Foil packaging is used as a wrapping foil, as semi-rigid packages such as pie plates and frozen food trays, and as flexible packaging such as cigarette foil and candy wrappers.
Aluminum packaging has never had more than 1 percent market share of generated municipal solid waste (MSW).
Chaz Miller is state programs director for the National Solid Wastes Management Association, Washington, D.C. E-mail the author at: [email protected].
Aluminum Packaging Municipal Solid Waste Facts:
Generated:
1.9 million tons or 0.8% by weight, including 1.55 million tons of cans and 400,000 tons of foil.*
12.82 pounds (lbs) per person per year, including 10.12 lbs. of cans and 2.7 lbs. of foil per person per year.

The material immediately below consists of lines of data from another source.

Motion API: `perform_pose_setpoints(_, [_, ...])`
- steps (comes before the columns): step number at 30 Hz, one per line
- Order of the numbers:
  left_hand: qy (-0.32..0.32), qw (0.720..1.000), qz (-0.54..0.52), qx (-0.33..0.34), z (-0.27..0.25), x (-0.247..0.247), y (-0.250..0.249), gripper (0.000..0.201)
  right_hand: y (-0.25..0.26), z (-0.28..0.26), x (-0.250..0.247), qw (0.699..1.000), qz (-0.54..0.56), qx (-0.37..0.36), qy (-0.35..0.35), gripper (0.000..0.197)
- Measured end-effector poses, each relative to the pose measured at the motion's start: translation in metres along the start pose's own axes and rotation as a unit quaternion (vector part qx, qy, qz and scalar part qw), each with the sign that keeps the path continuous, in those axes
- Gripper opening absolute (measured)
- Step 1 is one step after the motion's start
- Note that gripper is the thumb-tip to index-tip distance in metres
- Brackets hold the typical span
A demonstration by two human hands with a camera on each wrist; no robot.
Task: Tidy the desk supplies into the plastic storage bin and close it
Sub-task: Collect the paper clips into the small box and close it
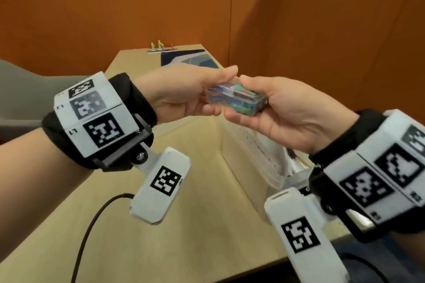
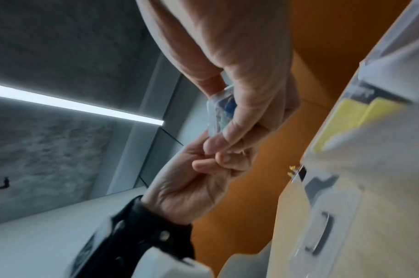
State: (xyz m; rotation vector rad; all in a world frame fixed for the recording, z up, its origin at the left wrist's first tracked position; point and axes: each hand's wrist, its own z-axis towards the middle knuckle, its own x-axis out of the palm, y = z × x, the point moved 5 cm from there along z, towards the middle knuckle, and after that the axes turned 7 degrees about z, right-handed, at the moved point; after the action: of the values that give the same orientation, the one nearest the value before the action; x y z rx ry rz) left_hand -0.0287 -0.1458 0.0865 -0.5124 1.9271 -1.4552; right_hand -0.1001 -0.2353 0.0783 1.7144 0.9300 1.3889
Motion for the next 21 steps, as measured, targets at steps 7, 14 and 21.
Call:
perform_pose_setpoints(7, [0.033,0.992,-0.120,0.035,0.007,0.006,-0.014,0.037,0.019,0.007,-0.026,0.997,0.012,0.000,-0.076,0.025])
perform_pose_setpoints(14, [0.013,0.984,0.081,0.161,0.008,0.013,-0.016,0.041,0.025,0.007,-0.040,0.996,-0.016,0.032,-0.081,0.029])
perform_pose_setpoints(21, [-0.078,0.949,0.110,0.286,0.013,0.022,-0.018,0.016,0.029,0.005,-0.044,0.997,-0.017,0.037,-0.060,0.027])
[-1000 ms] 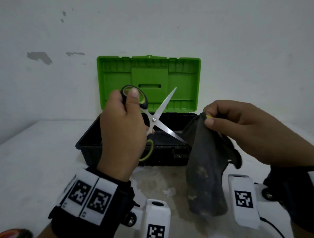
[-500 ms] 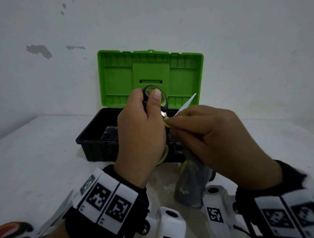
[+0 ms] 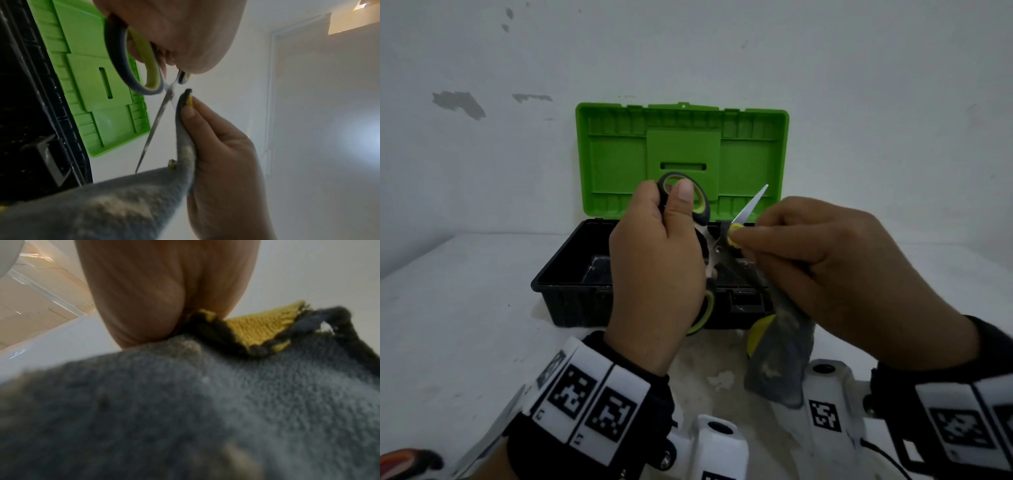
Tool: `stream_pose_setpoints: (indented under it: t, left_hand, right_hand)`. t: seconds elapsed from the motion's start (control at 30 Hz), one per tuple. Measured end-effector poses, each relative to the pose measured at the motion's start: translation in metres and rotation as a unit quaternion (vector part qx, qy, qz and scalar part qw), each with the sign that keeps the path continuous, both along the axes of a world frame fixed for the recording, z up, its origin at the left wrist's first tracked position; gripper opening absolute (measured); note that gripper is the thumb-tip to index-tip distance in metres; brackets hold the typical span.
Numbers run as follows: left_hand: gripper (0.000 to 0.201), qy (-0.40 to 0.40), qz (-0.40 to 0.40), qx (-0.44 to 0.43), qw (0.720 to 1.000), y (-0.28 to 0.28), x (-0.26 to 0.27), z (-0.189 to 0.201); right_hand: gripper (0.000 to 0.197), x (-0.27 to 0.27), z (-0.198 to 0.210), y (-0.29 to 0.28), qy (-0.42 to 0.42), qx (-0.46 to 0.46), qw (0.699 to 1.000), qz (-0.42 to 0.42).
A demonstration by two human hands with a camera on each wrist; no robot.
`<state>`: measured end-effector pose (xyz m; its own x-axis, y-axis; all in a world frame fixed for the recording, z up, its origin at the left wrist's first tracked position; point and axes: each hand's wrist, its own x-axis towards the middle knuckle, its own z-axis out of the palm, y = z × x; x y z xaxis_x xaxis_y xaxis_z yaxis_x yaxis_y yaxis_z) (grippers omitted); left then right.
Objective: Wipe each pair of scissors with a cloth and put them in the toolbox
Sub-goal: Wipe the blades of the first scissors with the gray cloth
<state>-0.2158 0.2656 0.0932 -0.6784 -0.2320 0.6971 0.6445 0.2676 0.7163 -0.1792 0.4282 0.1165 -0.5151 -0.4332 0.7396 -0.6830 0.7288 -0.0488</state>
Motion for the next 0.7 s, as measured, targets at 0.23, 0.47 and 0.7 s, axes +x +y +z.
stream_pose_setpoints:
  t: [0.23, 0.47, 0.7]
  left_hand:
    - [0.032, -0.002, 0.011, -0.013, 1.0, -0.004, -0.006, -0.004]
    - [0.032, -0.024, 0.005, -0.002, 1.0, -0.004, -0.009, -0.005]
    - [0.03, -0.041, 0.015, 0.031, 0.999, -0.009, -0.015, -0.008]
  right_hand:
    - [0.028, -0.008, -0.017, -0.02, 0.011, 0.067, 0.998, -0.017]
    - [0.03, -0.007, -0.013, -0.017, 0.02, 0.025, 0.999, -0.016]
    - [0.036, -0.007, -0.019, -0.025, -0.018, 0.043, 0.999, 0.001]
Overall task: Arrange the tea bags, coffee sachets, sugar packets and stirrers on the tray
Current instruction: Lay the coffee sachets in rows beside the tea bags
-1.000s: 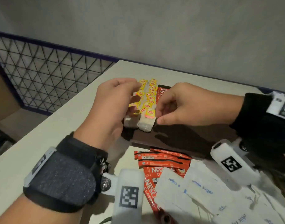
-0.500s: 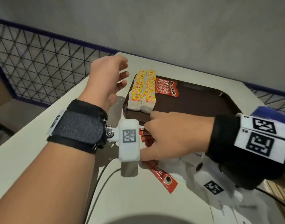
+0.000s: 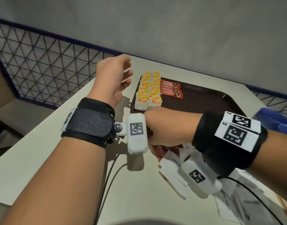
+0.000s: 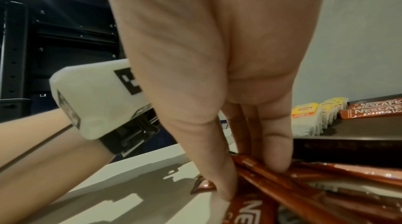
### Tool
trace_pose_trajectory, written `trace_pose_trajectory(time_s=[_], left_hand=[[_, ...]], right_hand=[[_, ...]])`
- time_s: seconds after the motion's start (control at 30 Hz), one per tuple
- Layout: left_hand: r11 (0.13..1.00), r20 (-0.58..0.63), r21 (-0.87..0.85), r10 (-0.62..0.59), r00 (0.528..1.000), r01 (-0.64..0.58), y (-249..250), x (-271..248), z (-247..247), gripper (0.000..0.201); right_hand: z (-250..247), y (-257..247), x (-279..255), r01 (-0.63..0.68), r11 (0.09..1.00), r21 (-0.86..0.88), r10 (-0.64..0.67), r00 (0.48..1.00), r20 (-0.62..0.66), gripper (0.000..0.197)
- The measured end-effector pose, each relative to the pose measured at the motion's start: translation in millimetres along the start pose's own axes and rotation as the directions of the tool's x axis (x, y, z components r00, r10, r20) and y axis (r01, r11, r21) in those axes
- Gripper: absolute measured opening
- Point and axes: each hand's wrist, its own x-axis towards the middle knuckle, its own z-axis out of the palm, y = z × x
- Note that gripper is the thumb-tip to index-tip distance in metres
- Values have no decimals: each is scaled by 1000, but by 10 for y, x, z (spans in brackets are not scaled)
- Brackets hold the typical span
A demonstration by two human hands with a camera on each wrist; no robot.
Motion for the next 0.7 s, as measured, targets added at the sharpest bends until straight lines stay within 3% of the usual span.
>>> trace_pose_trajectory(time_s=[0.2, 0.33, 0.4, 0.47, 0.5, 0.57, 0.63, 0.67, 0.7], left_hand=[[1000, -17, -18, 7, 1000, -7, 19, 30, -35, 6], [997, 16, -82, 1, 1000, 1, 33, 9, -20, 4], [996, 88, -74, -33, 996, 40, 32, -63, 16, 6], [995, 232, 33, -102, 967, 97, 24, -168, 75, 12], [987, 334, 112, -150, 930, 119, 17, -240, 117, 20], [954, 547, 279, -253, 798, 111, -10, -427, 223, 40], [926, 684, 375, -314, 658, 52, -83, -642, 352, 48], [915, 711, 402, -325, 624, 20, -142, -738, 407, 47], [902, 710, 431, -318, 628, -30, -205, -816, 452, 47]], right_hand=[[-66, 12, -75, 80, 995, 67, -67, 981, -180, 7], [-197, 226, -245, -21, 938, 347, 131, 946, -296, 10], [-244, 333, -378, 21, 787, 616, 263, 893, -366, 10], [-279, 421, -542, 155, 485, 861, 407, 831, -380, 14], [-287, 461, -620, 229, 318, 920, 451, 817, -359, 16], [-256, 521, -748, 342, 43, 939, 473, 821, -320, 21], [-177, 572, -807, 399, -95, 912, 501, 811, -302, 22], [-137, 603, -818, 410, -110, 905, 535, 792, -294, 21], [-103, 637, -830, 418, -113, 901, 568, 772, -287, 21]])
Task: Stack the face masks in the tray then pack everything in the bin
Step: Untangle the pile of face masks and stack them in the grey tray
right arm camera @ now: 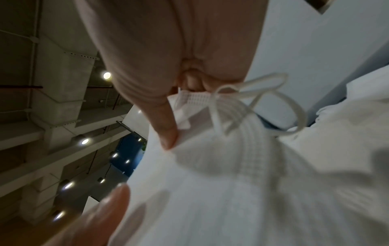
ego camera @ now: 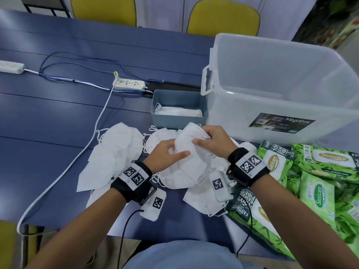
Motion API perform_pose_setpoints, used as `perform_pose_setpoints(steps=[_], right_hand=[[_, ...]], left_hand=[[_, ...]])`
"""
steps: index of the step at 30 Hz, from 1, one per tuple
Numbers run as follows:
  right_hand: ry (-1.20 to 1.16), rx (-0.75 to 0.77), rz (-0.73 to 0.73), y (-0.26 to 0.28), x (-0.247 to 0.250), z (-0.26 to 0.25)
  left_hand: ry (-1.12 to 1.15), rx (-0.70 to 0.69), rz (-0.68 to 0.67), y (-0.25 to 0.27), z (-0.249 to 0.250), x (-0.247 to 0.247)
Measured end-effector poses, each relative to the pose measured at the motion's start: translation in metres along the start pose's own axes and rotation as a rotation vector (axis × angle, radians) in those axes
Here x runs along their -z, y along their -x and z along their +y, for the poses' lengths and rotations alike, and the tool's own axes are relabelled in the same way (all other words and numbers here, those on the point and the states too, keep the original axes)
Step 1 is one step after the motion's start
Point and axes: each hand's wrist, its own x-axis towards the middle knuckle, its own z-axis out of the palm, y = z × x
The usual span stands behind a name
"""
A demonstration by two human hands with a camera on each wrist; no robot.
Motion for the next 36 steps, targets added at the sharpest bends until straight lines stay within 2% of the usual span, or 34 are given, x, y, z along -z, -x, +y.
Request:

100.6 billion cans, or 340 per person.
Recycled:
690,000 tons, or 36.3% recycling rate.*
650,000 tons, or 44.8% for cans.*
40,000 tons, or 10% for foil.*
51.6% can recycling rate in 2006 according to industry data.
Recycled Content:
41.3% for cans in 2006.
Composted:
Aluminum does not compost.
Incinerated or Landfilled:
1.21 million tons or 0.7% of discarded MSW by weight, including 850,000 tons of cans and 360,000 tons of foil.*
Aluminum is non-combustible and can create residue in incinerator ash.
Landfill Volume:
6.5 million cubic yards or 1.6% of landfilled MSW in 1997.
5.3 million cubic yards of cans and 1.2 million cubic yards of foil in 1997.
Density:
Landfilled cans weigh 250 pounds per cubic yard (lbs./cu. yd.).*
Landfilled foil weighs 550 lbs./cu. yd.
Loose cans have a density of 50-74 lbs./cu. yd.
Flattened cans have a density of 250 lbs./cu. yd.
Source Reduction:
In 1972, 1 lb. was equal to 21.75 cans. In 2006, 1 lb. was 34.21 cans.
Recycling Markets:
Manufacturers of aluminum can sheets are the primary market for used aluminum cans and foil.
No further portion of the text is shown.